EU Sections Facing Nearly a Billion Decline and Return to 1950s Levels

EU Sections Facing Nearly a Billion Decline and Return to 1950s Levels

The EU restoration regulation is on the verge of being enacted, awaiting final approval. The anticipated costs of the regulation are lower than previously feared. This regulation has been dormant since 1952.

The controversial EU restoration regulation, which recently passed the European Parliament by a narrow margin, now requires the approval of the EU member states to be enforced. This regulation aims to prevent further loss of nature.

The regulation sparked controversy in Finland due to an alarming cost estimate of one billion euros per year and opposition from the forest industry and agriculture sector.

However, changes have been made to the original requirements, increasing flexibility and voluntary participation.

A significant change in the revised proposal is that until 2030, restoration efforts will be primarily focused on Natura areas, mainly owned by the state, and not on private lands.

Post 2030, pressure is expected to increase for restoration activities to be carried out on lands other than state-owned, according to Natural Resources Center professor Anne Tolvanen.

Notably for Finland’s agriculture sector, peat field removal will be voluntary and not mandatory. An ’emergency brake’ will also be implemented, allowing restoration activities to be omitted if national food security necessitates it.

Previously, cities were mandated to not only maintain but increase green areas. However, the final version states that restoration measures are not required if a city already has 45% green areas and more than 10% forest area. This comes as a relief for heavily forested cities in Finland.

However, Tolvanen points out that this also potentially allows for deforestation up to these threshold values.

The initially proposed reference year of 1952 for restoration targets has been discarded. There is now no single reference year, instead, a reference point is sought from the historical distribution of habitat types, taking into account that deforestation occurred earlier in Central Europe than in Finland.

Tolvanen believes that the restoration regulation can specifically improve the condition of marshes and waterways in Finland. However, he is sceptical about achieving the goal of improving the state of nature by 2030.

As Tolvanen puts it, “The deterioration of nature is a big and slow change. Even a positive translation takes time.”

Restoration Regulation

The restoration regulation is a part of the EU’s biodiversity strategy, aiming to prevent the loss of nature and promote a positive biodiversity development by 2030.

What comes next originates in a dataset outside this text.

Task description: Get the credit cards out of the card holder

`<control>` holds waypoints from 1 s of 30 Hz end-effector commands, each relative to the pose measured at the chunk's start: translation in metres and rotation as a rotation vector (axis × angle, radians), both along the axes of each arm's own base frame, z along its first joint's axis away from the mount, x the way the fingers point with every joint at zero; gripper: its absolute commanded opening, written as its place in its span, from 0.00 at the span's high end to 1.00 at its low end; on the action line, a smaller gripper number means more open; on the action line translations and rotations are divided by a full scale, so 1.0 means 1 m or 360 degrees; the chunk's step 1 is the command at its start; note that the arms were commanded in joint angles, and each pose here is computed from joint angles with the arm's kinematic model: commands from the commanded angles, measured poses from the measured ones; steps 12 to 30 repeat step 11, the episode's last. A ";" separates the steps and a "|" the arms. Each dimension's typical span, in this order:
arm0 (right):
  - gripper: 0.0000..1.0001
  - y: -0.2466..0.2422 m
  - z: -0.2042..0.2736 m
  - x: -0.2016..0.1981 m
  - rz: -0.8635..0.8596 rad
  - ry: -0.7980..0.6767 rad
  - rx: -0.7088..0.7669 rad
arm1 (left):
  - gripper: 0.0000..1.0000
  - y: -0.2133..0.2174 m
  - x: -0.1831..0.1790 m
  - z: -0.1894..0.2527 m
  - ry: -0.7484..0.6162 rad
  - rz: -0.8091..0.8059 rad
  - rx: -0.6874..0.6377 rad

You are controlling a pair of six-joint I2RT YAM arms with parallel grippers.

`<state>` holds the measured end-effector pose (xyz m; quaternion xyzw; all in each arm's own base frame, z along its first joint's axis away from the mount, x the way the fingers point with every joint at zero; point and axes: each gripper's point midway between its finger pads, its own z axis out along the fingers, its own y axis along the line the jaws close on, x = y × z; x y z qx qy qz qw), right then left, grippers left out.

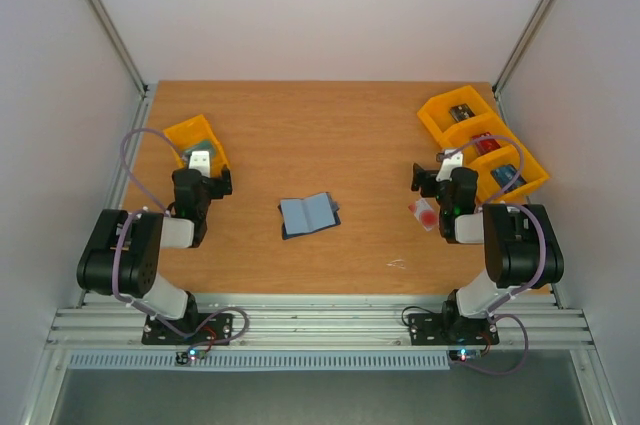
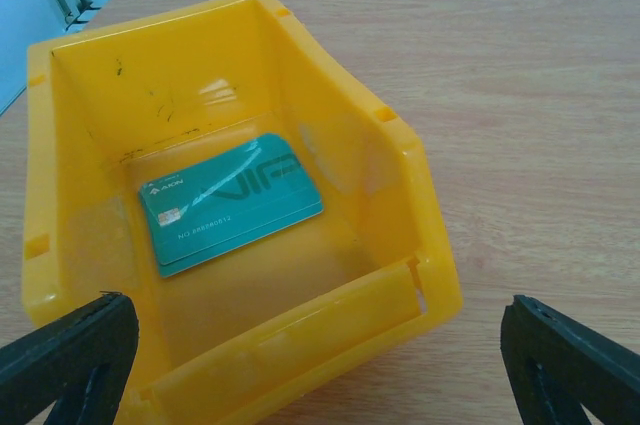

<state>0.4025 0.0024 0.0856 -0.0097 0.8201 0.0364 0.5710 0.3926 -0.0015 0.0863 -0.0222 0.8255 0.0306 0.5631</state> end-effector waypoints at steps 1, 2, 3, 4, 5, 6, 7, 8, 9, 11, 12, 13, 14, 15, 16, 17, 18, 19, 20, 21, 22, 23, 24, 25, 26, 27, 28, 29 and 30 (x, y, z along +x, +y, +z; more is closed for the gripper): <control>0.01 -0.011 0.009 0.006 -0.0093 -0.0023 -0.0010 | 0.01 0.001 0.011 0.027 -0.0170 0.0009 -0.0026; 0.01 -0.011 0.009 0.006 -0.0091 -0.0023 -0.0010 | 0.01 0.000 0.011 0.027 -0.0172 0.0008 -0.0026; 0.01 -0.011 0.009 0.006 -0.0091 -0.0023 -0.0012 | 0.01 0.001 0.011 0.027 -0.0174 0.0009 -0.0026; 0.01 -0.011 0.009 0.006 -0.0091 -0.0023 -0.0011 | 0.01 0.000 0.011 0.027 -0.0172 0.0008 -0.0026; 0.01 -0.011 0.009 0.006 -0.0092 -0.0022 -0.0009 | 0.01 0.000 0.012 0.027 -0.0173 0.0008 -0.0026; 0.01 -0.011 0.008 0.006 -0.0092 -0.0021 -0.0009 | 0.01 0.000 0.012 0.027 -0.0174 0.0008 -0.0027; 0.02 -0.011 0.009 0.006 -0.0092 -0.0021 -0.0008 | 0.01 0.001 0.012 0.027 -0.0172 0.0009 -0.0026; 0.02 -0.011 0.008 0.006 -0.0092 -0.0020 -0.0008 | 0.01 0.000 0.012 0.027 -0.0173 0.0007 -0.0027; 0.02 -0.011 0.008 0.006 -0.0092 -0.0018 -0.0009 | 0.01 0.000 0.012 0.027 -0.0173 0.0006 -0.0027; 0.02 -0.011 0.008 0.006 -0.0093 -0.0021 -0.0010 | 0.01 0.000 0.011 0.027 -0.0172 0.0005 -0.0027; 0.02 -0.011 0.008 0.006 -0.0093 -0.0021 -0.0010 | 0.01 0.000 0.011 0.027 -0.0172 0.0005 -0.0027; 0.02 -0.011 0.008 0.006 -0.0093 -0.0021 -0.0010 | 0.01 0.000 0.011 0.027 -0.0172 0.0005 -0.0027; 0.02 -0.011 0.008 0.006 -0.0093 -0.0021 -0.0010 | 0.01 0.000 0.011 0.027 -0.0172 0.0005 -0.0027; 0.02 -0.011 0.008 0.006 -0.0093 -0.0021 -0.0010 | 0.01 0.000 0.011 0.027 -0.0172 0.0005 -0.0027; 0.02 -0.011 0.008 0.006 -0.0093 -0.0021 -0.0010 | 0.01 0.000 0.011 0.027 -0.0172 0.0005 -0.0027; 0.02 -0.011 0.008 0.006 -0.0093 -0.0021 -0.0010 | 0.01 0.000 0.011 0.027 -0.0172 0.0005 -0.0027; 0.02 -0.011 0.008 0.006 -0.0093 -0.0021 -0.0010 | 0.01 0.000 0.011 0.027 -0.0172 0.0005 -0.0027; 0.02 -0.011 0.008 0.006 -0.0093 -0.0021 -0.0010 | 0.01 0.000 0.011 0.027 -0.0172 0.0005 -0.0027; 0.02 -0.011 0.008 0.006 -0.0093 -0.0021 -0.0010 | 0.01 0.000 0.011 0.027 -0.0172 0.0005 -0.0027; 0.02 -0.011 0.008 0.006 -0.0093 -0.0021 -0.0010 | 0.01 0.000 0.011 0.027 -0.0172 0.0005 -0.0027; 0.02 -0.011 0.008 0.006 -0.0093 -0.0021 -0.0010 | 0.01 0.000 0.011 0.027 -0.0172 0.0005 -0.0027; 0.02 -0.011 0.008 0.006 -0.0093 -0.0021 -0.0010 | 0.01 0.000 0.011 0.027 -0.0172 0.0005 -0.0027; 0.02 -0.011 0.008 0.006 -0.0093 -0.0021 -0.0010 | 0.01 0.000 0.011 0.027 -0.0172 0.0005 -0.0027; 0.02 -0.011 0.008 0.006 -0.0093 -0.0021 -0.0010 | 0.01 0.000 0.011 0.027 -0.0172 0.0005 -0.0027; 0.02 -0.011 0.008 0.006 -0.0093 -0.0021 -0.0010 | 0.01 0.000 0.011 0.027 -0.0172 0.0005 -0.0027; 0.02 -0.011 0.008 0.006 -0.0093 -0.0021 -0.0010 | 0.01 0.000 0.011 0.027 -0.0172 0.0005 -0.0027; 0.02 -0.011 0.008 0.006 -0.0093 -0.0021 -0.0010 | 0.01 0.000 0.011 0.027 -0.0172 0.0005 -0.0027; 0.02 -0.011 0.008 0.006 -0.0093 -0.0021 -0.0010 | 0.01 0.000 0.011 0.027 -0.0172 0.0005 -0.0027; 0.02 -0.011 0.008 0.006 -0.0093 -0.0021 -0.0010 | 0.01 0.000 0.011 0.027 -0.0172 0.0005 -0.0027</control>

EU member states are required to restore at least 30% of degraded habitats by 2030, 60% by 2040, and 90% by 2050. The types of nature include various forests and swamps.

Upon regulation approval, Finland will have two years to develop a national plan detailing the necessary restoration measures within the country.

Decrease in Billion-Dollar Expenses

Initially, the EU Commission estimated that the restoration would cost Finland 930 million euros per year. Now, according to Luke’s calculations, the restoration of natural habitats could cost between 480–700 million euros per year.

Tolvanen estimates that the current bill closely aligns with Luke’s range, assuming the regulation is passed as is. This estimate includes both current and new restoration measures.

Tolvanen explains that the wide price range results from the uncertainty of the exact amount of restoration needed in Finland, as is the case in other EU countries.

In return for these high costs, the commission promised Finland benefits exceeding 10 billion euros. However, Tolvanen noted that these figures were mostly derived from studies conducted outside the EU and are, therefore, not directly applicable to Finland.

In Tolvanen’s view, these assumptions were quite unrealistic.

Flexibility or Not?

The environmental organization WWF argues that the regulation has loopholes and offers too much flexibility regarding restoration. In contrast, Metsäteollisuus ry and MTK hope that Finland will utilize the flexibility allowed by the regulation nationally.

Metsäteollisuus ry cautions that the restoration may impact the availability of domestic wood, as restoration will eventually need to be carried out outside Natura areas as well.

From the perspective of industrial wood availability, the period after 2030 is not far, says Maija Rantamäki, head of international and EU forest affairs at Metsäteollisuus ry.

MTK lawyer Anna-Rosa Asikainen emphasizes that restoration on private lands must remain voluntary.

Before Christmas, Finland and other EU member states gave preliminary approval to the restoration regulation, but it still awaits approval from the member states’ environment ministers in April.

The large-scale farmer demonstrations in Central Europe at the beginning of the year create some uncertainty about the positions of the member countries. Another long-standing legal project, the corporate responsibility directive, is already on the verge of collapsing due to last-minute opposition from the member states.